Except at the most harrowing moments, my
fears were skillfully diverted by my guide, who in that week
told me all he knew of the Mabas, unburdening himself, it
seemed, of a lifetime of secrecy....
The Mabas once lived in the long valley where
the city now sprawls. Centuries ago, as the young city grew
toward and then around them, the Mabas were slowly forced
from their homes or pressured to change their customs to
better fit in. But the Mabas were fiercely independent;
they stuck to their ways as though waging a battle, even
when the city people made fun of them, of their overly
bright and colorful clothing, the child-like sound of their
language, the shameless movements of their seductive walk.
So the Mabas began a retreat that continued
for many generations and which some say led to their
inevitable demise, but which others--those who believe in
the indomitable spirit of humankind or perhaps are overly
sensitive to the sadness of loss--say allowed the Mabas to
live on. Whichever the case, the Mabas were tired of the
ridicule and determined to maintain their traditions, so
they moved themselves farther and farther up into the
mountains. Adapting to the new environment was difficult at
first: they were short of breath; they had to develop a
taste for new foods; they had to add a warm lining to their
showy attire.
Many did not survive those early years. Yet
the Mabas were satisfied that they’d saved the important
features of their culture from ridicule and eventual loss.
High in their hidden villages, in the gray and white setting
of the upper climes, they wore the bright colors as they had
before, spoke their beautiful, child-like language, and
walked with the pleasing rhythms of sexual foreplay.
They did not forget the ridicule of the city,
however, even as the generations passed, and they worried it
would happen again. Year after year, they would peer over
the side of the plateau and observe how the growing city
stretched its hands into the jungle and clawed through the
trees. Someday, they knew, those hands would grasp the
rocks and pull themselves up the side of the Mabas’

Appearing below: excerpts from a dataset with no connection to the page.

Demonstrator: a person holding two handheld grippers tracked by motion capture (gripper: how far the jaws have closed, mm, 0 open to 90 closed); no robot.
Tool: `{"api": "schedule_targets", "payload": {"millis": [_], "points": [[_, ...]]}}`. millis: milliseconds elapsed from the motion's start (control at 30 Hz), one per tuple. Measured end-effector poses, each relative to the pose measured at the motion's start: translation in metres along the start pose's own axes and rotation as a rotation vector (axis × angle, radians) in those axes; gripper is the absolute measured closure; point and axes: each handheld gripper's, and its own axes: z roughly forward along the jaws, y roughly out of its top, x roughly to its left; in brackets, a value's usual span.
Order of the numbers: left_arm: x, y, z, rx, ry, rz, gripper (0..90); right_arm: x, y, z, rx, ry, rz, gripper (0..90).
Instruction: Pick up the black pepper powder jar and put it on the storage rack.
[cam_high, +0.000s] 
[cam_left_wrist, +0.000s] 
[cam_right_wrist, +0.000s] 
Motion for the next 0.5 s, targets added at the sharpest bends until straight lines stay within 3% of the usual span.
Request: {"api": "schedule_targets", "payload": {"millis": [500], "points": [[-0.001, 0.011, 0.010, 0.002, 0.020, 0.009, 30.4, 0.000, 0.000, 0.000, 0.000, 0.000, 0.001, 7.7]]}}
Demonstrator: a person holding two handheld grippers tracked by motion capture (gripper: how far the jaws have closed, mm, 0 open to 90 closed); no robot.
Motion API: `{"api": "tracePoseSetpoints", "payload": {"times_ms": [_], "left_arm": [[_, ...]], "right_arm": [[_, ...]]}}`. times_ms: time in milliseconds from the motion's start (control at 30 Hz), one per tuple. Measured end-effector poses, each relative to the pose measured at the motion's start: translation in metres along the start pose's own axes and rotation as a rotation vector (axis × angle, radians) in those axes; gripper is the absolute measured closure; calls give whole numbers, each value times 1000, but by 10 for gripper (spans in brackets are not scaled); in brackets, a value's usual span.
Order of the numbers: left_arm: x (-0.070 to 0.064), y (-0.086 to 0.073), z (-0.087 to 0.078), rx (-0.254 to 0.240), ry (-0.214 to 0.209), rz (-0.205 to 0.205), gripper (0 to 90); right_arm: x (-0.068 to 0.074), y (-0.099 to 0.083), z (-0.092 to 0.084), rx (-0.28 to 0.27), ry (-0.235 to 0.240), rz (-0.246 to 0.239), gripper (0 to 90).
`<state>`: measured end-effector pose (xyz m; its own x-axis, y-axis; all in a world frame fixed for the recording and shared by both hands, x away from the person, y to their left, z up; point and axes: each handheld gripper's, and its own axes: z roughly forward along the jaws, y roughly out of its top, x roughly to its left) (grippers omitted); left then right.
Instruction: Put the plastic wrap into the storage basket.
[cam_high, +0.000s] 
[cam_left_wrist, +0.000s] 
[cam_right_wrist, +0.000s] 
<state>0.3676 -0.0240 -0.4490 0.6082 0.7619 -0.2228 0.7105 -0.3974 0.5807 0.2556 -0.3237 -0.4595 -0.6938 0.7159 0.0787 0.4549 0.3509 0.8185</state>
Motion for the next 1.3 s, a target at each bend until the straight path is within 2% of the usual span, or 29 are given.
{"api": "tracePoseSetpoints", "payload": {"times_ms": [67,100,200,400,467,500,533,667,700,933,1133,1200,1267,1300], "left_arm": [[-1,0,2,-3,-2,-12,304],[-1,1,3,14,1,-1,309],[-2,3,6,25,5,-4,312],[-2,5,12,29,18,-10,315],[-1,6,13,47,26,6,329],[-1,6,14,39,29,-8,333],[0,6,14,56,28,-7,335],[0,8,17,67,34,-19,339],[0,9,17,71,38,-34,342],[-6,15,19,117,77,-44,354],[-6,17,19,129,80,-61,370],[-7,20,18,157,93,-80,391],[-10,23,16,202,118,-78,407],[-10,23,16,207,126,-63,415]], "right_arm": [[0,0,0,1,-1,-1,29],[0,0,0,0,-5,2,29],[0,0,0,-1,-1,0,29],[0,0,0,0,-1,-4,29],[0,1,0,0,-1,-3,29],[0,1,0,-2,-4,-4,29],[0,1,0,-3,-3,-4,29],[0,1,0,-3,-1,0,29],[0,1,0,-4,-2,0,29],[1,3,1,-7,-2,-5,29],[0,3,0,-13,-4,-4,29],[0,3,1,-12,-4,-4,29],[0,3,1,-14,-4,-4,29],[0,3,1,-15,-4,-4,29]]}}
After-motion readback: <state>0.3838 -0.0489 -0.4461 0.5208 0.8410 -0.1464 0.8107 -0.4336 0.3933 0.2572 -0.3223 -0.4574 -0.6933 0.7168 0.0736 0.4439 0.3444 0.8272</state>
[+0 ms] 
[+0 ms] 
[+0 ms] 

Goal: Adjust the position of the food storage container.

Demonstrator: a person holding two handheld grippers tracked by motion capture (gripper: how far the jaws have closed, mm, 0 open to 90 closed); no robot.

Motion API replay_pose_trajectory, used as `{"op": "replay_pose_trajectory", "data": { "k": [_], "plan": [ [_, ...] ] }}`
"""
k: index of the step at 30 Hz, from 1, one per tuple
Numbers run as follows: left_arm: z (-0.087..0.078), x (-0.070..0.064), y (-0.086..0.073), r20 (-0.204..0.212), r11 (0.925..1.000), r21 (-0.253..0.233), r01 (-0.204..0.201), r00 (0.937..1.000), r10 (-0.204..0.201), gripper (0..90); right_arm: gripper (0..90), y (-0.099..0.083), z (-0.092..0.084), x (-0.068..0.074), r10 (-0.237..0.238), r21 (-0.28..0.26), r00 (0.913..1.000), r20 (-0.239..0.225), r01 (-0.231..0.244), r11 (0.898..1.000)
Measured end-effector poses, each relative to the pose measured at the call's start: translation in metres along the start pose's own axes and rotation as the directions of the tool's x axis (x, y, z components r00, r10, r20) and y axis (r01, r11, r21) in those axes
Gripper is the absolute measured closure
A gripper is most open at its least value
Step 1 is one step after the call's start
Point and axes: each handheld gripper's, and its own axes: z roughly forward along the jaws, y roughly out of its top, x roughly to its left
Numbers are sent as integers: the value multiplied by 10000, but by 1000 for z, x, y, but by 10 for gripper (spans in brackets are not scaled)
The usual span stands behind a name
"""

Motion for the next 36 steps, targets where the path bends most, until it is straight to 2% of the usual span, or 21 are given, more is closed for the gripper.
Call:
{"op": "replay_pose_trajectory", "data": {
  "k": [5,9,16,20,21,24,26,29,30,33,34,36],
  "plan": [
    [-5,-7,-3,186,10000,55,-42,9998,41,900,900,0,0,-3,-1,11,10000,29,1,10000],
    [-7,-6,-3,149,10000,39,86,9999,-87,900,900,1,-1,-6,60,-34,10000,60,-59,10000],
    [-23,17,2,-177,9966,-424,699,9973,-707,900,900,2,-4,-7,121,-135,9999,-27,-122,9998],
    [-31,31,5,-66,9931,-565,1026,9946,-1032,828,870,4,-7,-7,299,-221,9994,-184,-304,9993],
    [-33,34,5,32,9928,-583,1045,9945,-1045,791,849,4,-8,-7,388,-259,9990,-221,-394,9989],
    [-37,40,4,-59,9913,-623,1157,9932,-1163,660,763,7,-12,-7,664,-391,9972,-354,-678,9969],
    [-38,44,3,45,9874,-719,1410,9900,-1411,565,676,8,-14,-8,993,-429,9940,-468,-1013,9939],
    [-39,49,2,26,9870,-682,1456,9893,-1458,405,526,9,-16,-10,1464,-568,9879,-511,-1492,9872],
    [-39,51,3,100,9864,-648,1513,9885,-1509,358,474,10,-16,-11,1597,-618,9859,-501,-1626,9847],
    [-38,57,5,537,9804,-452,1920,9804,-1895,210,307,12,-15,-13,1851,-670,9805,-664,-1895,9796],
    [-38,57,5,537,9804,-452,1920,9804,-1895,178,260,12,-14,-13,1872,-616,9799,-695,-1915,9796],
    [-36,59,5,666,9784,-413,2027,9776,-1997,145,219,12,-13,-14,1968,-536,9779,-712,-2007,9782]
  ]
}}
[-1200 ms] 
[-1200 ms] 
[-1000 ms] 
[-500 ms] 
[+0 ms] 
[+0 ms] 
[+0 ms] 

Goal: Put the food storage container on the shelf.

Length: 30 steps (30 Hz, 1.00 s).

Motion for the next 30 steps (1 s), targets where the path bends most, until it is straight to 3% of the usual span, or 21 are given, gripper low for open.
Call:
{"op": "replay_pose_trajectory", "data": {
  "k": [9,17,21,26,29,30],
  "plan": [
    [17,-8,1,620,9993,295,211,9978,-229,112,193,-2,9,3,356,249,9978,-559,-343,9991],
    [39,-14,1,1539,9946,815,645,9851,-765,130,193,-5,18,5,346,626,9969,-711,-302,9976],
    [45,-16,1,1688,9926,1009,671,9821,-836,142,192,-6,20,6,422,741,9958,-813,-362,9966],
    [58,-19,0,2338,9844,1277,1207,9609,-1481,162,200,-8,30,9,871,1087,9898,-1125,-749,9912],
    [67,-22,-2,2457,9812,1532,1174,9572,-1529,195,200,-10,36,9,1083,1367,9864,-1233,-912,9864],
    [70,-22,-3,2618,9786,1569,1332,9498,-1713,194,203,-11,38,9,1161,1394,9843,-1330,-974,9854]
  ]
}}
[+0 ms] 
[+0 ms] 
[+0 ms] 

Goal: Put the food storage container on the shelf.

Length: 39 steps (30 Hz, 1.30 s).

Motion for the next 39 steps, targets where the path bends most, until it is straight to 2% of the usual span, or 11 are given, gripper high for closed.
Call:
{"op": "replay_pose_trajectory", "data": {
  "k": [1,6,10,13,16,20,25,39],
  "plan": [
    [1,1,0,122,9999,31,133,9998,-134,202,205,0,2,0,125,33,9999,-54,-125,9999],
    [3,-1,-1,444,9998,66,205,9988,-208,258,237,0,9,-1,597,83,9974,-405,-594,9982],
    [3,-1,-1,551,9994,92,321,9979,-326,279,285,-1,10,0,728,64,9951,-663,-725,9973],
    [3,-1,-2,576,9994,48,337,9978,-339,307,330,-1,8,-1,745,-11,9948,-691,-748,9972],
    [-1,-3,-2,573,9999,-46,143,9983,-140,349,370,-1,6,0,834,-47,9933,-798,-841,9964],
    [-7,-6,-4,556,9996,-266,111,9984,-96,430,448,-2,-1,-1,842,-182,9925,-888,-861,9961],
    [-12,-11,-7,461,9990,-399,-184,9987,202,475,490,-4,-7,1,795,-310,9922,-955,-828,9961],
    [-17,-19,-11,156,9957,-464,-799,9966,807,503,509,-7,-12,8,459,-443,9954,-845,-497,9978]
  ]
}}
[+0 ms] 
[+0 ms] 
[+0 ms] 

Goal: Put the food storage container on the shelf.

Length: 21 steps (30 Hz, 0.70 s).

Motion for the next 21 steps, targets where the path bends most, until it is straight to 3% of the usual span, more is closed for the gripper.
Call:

mountain, or else dig at its base until the mountain itself
collapsed. Either way, the Mabas would one day be back in
the midst of the city, this time with no escape up a
mountain; they’d be forced to assimilate with the
city-dwellers or be ridiculed forever.
When the city finally grew to the base of the
mountain, the Maba elders reached a decision: they would
send some members of their tribe into the city to spy on the
city-dwellers and learn their senseless and unusual
customs. The Maba pilgrims would then report back to the
village and teach the other Mabas these customs. That way,
when the Mabas were once again surrounded by the city, they
would know how to fit in and avoid ridicule but in the
privacy of their own dwellings would practice their true
customs. This time the Maba retreat would take a different
form, from public life to private, from open expression to
collective whisper. They would create their own ghetto
whose invisible barriers would protect, they hoped, as the
mountain heights once did.
The Maba pilgrims descended the mountain and
quickly immersed themselves in city life. They studied its
strange customs so diligently and imitated them so precisely
they had to struggle not to laugh at each other in public,
at least at first. Then, after four months, they returned
to the mountain and found they had trouble relating to their
own people. Many of them could not bring themselves to
return to the old ways, and one went so far as to ridicule
his old clothes as garish, and then blush with shame when a
beautiful Maba woman walked past seductively. An elder
cuffed him: “This is your village! Don’t forget!” The
others looked on in shock and fascination.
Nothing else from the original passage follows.